Diante da escuta do analista, as frases flutuam consultório adentro: “Não me reconheci naquela situação”, “aquela pessoa ali, não era eu”. Eis um pressuposto humano carregado de angústia: a consciência de que existe um Eu estranho que nos habita e que nos escapa e, ainda, que esse Eu desconhecido aponta para uma indigesta verdade humana escrita por Freud: “não somos donos da nossa própria casa” (psíquica).
Por outro lado, esse mesmo Eu também revela uma energia criativa e uma coragem desconhecida, isto é, uma teimosa pulsão de vida que não nos faz desistir apesar dos pesares.
Em tempos incertos de pandemia, crise social e econômica, esse nosso Eu é descoberto mais agudamente, seja para a nossa desgraça ou alegria. O termo des-cobrir é apropriado, pois nos mostra que esse conteúdo estranho à nossa consciência já existia de alguma forma, porém estava coberto, escondido.

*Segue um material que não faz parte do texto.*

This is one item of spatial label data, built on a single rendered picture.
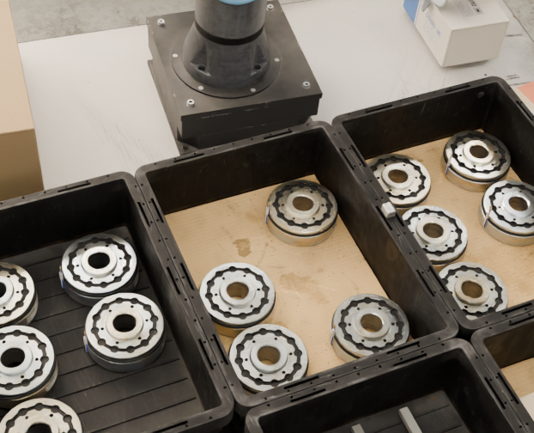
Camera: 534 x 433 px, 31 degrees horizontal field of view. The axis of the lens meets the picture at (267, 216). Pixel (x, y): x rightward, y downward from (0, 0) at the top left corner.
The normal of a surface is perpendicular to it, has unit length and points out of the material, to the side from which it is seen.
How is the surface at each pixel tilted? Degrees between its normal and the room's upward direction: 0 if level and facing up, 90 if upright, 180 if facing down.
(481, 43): 90
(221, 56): 74
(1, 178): 90
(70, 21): 0
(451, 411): 0
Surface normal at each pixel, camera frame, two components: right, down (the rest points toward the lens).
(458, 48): 0.30, 0.74
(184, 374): 0.07, -0.64
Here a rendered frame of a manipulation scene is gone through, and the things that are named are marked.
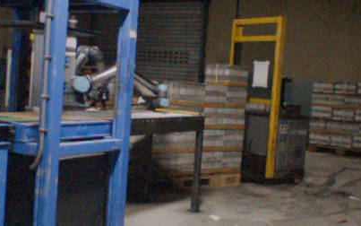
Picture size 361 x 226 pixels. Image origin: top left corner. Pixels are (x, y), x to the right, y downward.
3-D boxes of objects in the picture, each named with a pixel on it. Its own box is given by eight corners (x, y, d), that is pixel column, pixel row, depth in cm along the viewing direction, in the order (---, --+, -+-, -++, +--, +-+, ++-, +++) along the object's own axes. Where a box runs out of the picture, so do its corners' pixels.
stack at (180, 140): (107, 186, 528) (112, 101, 524) (197, 179, 601) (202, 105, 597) (128, 194, 498) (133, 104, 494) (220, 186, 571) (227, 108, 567)
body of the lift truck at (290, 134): (231, 174, 655) (236, 108, 651) (262, 172, 689) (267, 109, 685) (274, 185, 601) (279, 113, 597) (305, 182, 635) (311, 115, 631)
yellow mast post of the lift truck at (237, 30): (221, 167, 648) (232, 20, 639) (227, 166, 654) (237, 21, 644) (227, 168, 641) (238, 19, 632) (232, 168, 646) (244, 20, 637)
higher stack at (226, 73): (196, 179, 601) (205, 64, 594) (216, 178, 619) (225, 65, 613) (219, 186, 571) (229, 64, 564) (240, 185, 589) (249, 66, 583)
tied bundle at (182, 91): (159, 103, 559) (160, 81, 558) (181, 104, 578) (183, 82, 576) (182, 106, 530) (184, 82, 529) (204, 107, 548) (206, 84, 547)
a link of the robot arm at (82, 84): (74, 94, 445) (133, 69, 463) (78, 95, 431) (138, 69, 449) (69, 81, 442) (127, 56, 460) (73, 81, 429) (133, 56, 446)
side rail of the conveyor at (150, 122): (199, 129, 451) (200, 115, 450) (204, 130, 448) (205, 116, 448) (98, 137, 335) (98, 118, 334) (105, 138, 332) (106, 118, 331)
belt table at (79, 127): (33, 126, 362) (34, 110, 361) (110, 135, 330) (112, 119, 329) (-59, 129, 301) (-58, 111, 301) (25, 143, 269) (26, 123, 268)
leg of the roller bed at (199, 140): (193, 210, 455) (198, 129, 451) (198, 211, 452) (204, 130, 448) (189, 211, 450) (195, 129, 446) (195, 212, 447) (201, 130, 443)
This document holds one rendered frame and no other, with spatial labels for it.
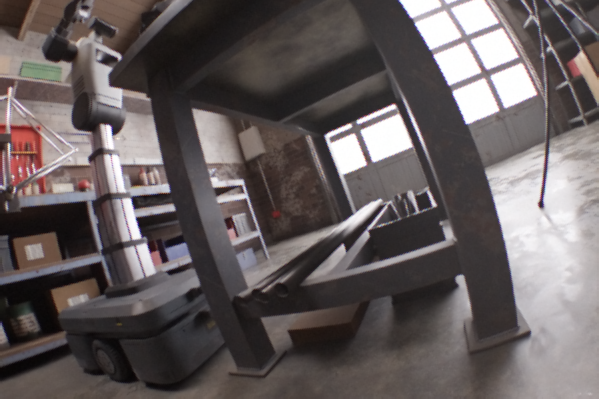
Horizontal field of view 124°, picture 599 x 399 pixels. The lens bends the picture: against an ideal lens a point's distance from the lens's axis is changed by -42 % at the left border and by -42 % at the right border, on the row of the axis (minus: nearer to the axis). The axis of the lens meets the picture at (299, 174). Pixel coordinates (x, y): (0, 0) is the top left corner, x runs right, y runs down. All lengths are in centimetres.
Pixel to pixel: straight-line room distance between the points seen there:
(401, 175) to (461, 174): 327
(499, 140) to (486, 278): 345
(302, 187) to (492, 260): 361
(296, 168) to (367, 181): 103
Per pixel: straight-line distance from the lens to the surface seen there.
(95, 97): 121
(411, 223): 76
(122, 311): 81
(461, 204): 46
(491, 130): 388
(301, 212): 402
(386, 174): 373
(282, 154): 409
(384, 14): 53
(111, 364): 100
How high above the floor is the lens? 36
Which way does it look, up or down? 7 degrees up
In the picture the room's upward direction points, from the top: 20 degrees counter-clockwise
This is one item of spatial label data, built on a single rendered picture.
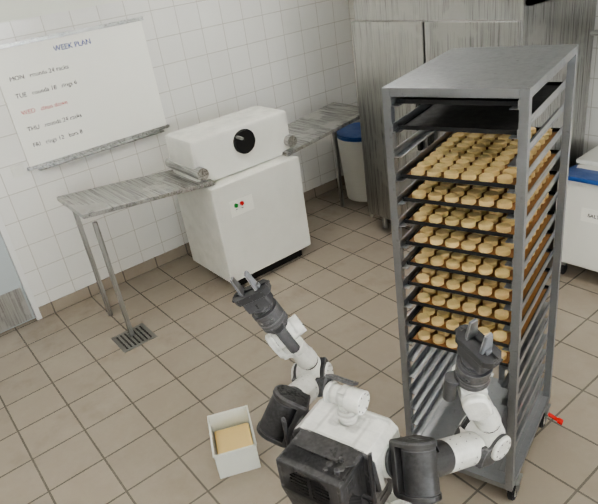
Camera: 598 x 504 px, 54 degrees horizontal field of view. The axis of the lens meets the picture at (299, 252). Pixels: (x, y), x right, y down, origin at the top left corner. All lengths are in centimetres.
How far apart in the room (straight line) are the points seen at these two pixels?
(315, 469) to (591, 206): 295
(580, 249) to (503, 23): 154
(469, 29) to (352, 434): 287
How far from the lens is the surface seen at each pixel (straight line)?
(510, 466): 271
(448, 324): 239
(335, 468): 155
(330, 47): 587
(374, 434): 163
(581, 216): 416
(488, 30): 388
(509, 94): 189
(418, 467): 157
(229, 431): 326
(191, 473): 321
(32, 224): 473
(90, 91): 468
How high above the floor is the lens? 227
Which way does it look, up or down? 27 degrees down
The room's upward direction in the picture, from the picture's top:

Em meio a esse pandemônio viral vemos de tudo: os que potencializam seu egoísmo ou a sua solidariedade, os defensores de teorias conspiratórias das mais absurdas e, ainda, pessoas que acreditavam ter uma saúde mental adequada, mas que estão “surtando” (com motivo) nesse novo mundo que se apresenta, ou melhor, esse que chega sem avisar.
Dentre os golpes desferidos pelo novo coronavírus aos seres humanos, um em especial nos força à reflexão de nossa história até aqui, sobre como a estamos vivendo. O tão criticado e também defendido isolamento social, nos forçou a voltar não apenas para a nossa casa física, mas também para onde moram nossas neuroses e nossas potências, isto é, nossa casa psíquica.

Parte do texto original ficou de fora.